2024 Bangladeshi film

Moyurakkhi is a 2024 Bangladeshi thriller film directed by Rashid Polash and story, screenplay and dialogue by Golam Rabbani. It was produced by Chowdhury Nizam Nishow and executive producer was Shahadat Hossain Liton. The music of the film was directed by Jahid Nirob. Bobby Haque and Sudip Biswas Deep played the lead roles and Sadia Afreen Mahi, Sumit Sengupta, Deepak Suman and others played the supporting roles. It was scheduled to release on 17 June 2024 on holiday Eid al-Adha.

== Cast ==

- Bobby Haque as Nayantara "Tara"
- Sudip Biswas Deep as Jia alias Jimmy
- Sadia Afreen Mahi as Shurovi
- Sumit Sengupta as Raisul
- Deepak Suman
- Farzana Chobi
- Samu Chowdhury
- Sabina Punthi
- Farooq
- Muhin Khan
- Manik Shah
- Zulfikar Chanchal

== Production ==
The shooting of the first day of the movie Moyurakkhi started on Tuesday 1 February 2022 at various locations of FDC.

== Release ==
The Maharat ceremony of this movie was held on December 1, 2021. After finishing dubbing, editing and shooting, the movie was scheduled to release in August 2022, but was not released later. In 2023, this film was supposed to be released on Eid al-Adha of 2023. But the filmmakers were not in favor of releasing the film in the rush of Eid films. So later it was scheduled to be released in theaters in September 2023, but was not released. But in 2024, announcing the release of this film on Eid al-Adha of 2024, the makers released a poster of Moyurakkhi on Saturday 11 May 2024 morning.
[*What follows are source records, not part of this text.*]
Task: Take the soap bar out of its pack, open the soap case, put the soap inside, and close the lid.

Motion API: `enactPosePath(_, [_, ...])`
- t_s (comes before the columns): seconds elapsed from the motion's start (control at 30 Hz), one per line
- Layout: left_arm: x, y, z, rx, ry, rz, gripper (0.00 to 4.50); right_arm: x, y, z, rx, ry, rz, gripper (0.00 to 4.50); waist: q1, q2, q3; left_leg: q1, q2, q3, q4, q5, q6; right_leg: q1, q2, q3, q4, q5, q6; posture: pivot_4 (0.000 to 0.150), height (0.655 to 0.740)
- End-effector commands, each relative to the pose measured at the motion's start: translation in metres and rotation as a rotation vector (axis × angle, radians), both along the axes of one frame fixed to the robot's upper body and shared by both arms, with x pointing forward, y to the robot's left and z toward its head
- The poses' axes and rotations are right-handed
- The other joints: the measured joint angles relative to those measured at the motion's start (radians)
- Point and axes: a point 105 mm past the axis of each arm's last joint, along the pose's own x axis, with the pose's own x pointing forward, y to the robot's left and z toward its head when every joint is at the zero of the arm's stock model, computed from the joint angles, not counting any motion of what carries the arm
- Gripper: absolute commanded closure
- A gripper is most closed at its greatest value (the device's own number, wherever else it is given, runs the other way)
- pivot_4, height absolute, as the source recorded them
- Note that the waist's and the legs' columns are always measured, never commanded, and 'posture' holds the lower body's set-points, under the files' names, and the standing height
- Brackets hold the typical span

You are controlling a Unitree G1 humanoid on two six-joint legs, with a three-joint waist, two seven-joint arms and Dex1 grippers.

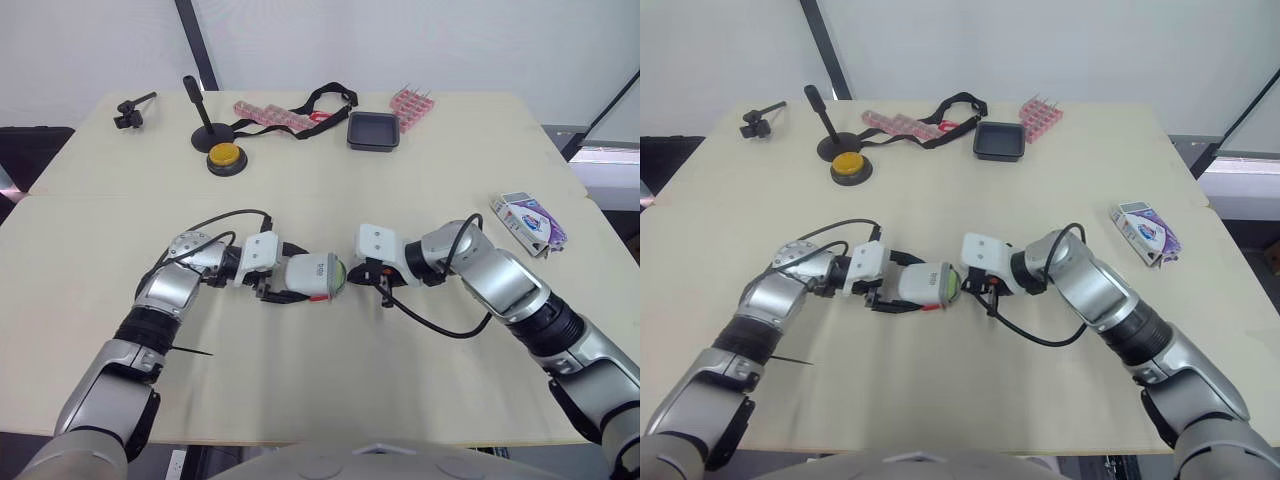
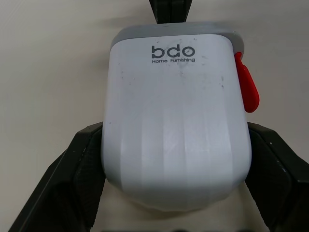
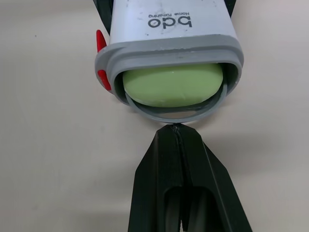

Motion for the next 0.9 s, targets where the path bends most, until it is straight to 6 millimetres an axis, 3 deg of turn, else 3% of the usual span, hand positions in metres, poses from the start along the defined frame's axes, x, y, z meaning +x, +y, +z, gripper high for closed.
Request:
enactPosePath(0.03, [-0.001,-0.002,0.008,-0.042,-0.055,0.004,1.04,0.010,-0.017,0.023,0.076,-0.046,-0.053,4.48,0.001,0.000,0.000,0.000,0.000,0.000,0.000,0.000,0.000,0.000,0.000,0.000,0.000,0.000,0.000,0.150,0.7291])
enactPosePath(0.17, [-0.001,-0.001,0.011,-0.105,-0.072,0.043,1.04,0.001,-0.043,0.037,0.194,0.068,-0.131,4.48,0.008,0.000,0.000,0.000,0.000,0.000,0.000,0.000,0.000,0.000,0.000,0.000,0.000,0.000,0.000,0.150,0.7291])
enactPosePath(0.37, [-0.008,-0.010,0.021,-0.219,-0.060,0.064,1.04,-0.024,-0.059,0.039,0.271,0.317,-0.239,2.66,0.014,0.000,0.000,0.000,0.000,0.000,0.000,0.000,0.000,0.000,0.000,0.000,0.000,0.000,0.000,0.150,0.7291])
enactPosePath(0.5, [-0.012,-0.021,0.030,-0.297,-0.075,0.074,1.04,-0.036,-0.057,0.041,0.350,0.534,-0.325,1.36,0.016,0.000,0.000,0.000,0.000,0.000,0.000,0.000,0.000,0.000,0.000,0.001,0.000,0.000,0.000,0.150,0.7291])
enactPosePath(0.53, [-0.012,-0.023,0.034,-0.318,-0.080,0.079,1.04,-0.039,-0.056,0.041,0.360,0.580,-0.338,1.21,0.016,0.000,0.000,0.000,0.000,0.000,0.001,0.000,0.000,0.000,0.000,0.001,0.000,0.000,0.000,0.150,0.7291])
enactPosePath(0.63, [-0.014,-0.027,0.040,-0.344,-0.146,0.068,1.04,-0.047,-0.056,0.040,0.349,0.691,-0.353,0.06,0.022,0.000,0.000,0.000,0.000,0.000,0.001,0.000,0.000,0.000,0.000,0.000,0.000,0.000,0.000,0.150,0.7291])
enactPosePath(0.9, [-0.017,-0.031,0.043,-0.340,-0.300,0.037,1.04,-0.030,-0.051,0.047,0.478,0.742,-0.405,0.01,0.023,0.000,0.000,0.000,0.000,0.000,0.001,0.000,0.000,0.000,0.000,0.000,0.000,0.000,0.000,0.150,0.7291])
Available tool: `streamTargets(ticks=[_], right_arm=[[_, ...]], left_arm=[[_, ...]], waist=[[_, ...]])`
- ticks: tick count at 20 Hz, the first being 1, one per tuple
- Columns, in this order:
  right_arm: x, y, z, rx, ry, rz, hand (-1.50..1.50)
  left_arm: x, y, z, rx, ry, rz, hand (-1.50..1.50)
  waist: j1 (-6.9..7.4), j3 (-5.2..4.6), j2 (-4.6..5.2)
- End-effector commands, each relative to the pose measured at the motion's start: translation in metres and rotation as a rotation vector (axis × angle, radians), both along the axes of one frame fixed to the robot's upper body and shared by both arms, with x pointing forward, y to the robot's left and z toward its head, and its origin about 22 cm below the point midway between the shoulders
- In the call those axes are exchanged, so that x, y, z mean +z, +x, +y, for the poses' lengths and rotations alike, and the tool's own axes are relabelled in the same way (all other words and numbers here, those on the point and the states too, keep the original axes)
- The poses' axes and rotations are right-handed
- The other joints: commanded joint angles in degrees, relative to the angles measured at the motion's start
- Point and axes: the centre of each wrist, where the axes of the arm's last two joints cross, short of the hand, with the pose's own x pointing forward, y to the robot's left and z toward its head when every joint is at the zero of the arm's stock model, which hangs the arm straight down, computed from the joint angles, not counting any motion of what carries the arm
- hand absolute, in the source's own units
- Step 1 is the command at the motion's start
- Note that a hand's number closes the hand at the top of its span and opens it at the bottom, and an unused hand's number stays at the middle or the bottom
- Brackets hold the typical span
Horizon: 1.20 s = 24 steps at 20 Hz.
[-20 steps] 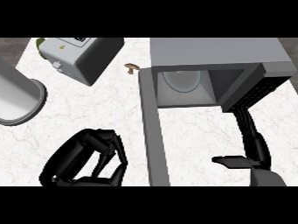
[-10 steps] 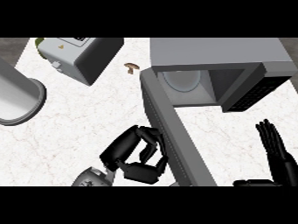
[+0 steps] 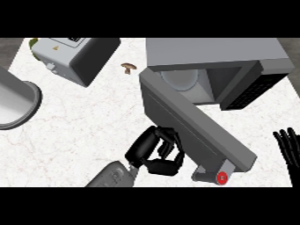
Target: Pick up the milk, place it into the microwave and close the microwave
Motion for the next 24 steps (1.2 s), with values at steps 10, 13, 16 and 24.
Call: streamTargets(ticks=[10, 13, 16, 24], right_arm=[[0.068, 0.014, 0.003, 0.190, 0.014, -0.080, -1.50], [0.069, 0.002, 0.012, 0.229, 0.030, -0.067, -1.50], [0.084, 0.010, 0.013, 0.257, -0.009, -0.085, -1.50], [0.112, 0.019, 0.001, 0.260, -0.074, -0.139, -1.50]], left_arm=[[0.002, 0.009, -0.037, 0.041, -0.065, 0.028, 1.50], [0.006, 0.011, -0.039, 0.077, -0.109, 0.038, 1.50], [0.015, 0.014, -0.044, 0.132, -0.146, 0.016, 1.50], [0.045, 0.047, -0.049, 0.351, -0.205, -0.018, 1.50]], waist=[[-4.28, -0.16, 1.26], [-5.88, -0.19, 1.23], [-6.48, -0.22, 1.38], [-8.58, -0.12, 1.92]])
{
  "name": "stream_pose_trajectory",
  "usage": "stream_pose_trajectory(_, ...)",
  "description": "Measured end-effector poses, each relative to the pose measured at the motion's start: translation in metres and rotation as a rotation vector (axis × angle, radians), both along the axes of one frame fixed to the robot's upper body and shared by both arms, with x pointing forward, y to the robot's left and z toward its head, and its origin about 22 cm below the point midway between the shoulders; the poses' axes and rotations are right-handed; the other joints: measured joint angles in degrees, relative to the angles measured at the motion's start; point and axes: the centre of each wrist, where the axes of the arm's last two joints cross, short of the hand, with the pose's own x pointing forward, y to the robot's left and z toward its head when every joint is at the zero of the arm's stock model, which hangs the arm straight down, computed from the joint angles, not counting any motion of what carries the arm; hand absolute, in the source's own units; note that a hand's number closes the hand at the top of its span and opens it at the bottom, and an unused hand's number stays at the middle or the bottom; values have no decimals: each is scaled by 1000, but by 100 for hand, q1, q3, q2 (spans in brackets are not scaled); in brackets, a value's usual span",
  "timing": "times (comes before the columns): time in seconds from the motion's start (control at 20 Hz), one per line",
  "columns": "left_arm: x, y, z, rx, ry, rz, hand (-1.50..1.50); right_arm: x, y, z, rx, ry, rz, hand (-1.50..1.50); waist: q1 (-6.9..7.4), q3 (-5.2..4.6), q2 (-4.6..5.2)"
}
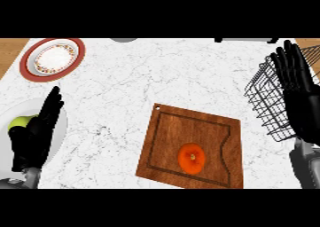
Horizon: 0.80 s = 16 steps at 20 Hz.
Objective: Pick the squash from the cutting board and place it in the basket
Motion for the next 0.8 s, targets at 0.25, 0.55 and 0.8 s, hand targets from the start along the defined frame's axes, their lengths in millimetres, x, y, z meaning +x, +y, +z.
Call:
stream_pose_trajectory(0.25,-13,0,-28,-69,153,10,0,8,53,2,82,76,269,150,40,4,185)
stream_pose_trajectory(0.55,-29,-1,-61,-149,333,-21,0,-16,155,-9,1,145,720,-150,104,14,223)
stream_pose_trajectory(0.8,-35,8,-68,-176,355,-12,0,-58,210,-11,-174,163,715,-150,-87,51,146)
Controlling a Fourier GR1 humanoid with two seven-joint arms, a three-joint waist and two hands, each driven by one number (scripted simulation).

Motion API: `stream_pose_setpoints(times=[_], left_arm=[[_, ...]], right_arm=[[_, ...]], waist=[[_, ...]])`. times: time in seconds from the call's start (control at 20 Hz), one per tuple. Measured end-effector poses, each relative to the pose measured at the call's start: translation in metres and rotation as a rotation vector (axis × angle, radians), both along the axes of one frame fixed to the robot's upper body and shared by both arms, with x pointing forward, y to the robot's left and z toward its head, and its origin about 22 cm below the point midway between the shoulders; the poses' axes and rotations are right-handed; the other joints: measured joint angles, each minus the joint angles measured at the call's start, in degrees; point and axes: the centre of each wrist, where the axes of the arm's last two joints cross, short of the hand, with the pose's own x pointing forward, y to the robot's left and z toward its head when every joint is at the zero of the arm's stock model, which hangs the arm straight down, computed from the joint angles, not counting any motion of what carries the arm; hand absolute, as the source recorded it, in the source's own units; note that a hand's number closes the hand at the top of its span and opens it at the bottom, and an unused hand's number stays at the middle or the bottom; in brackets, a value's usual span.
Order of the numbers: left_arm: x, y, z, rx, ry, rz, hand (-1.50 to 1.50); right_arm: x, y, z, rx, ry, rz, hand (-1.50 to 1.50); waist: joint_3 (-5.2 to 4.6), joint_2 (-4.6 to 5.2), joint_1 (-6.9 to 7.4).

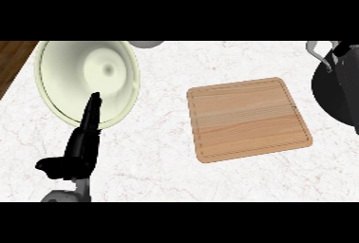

On 17 June 2024, the movie was released in 2 theaters on the occasion of Eid al-Adha clashing with Raihan Rafi's Toofan, Mostafizur Rahman Manik's Dark World, Sumon Dhar's Agontuk and Mohammad Iqbal's Revenge.

== Controversy ==
There was a conflict between the director of this film, Rashed Palash, and the actress Bobby Haque. People associated with the film said that Bobby slapped the director. Although the producer gave the remuneration of all the artists to the director, he did not pay the artists properly. Haque did not get any match with the Palash's words during the shooting. There are claims that the film was completed for much less than the amount of money that was supposed to be spent on the film.

== Reception ==
The film received mixed reviews.

Ahsan Kabir from Dhaka Tribune rated the film 5 out of 10 and wroted that Samu Chowdhury, Deepak Suman, Samira Mahi, and Farooq was are very well in the roles of them, Deep's voice and role are not good very much and actress Bobby like a senior person on the theater screen than the actor Deep.

Wroted by Masudur Rahman from Shomoyer Alo as "Bobby Haque praised very much for playing the lead role in the film".

Wroted by Dhaka Times24's survey as Shakila Shakir's "Piriter Bazar" song has been received very much response after release on YouTube.

Wroted by Barta 24's survey as Bobby's Moyurakkhi film was a commercial unsuccessful in box office.

Wroted by Alokito Bangladesh's survey as Bobby's Moyurakkhi film failed to hit the box office collection.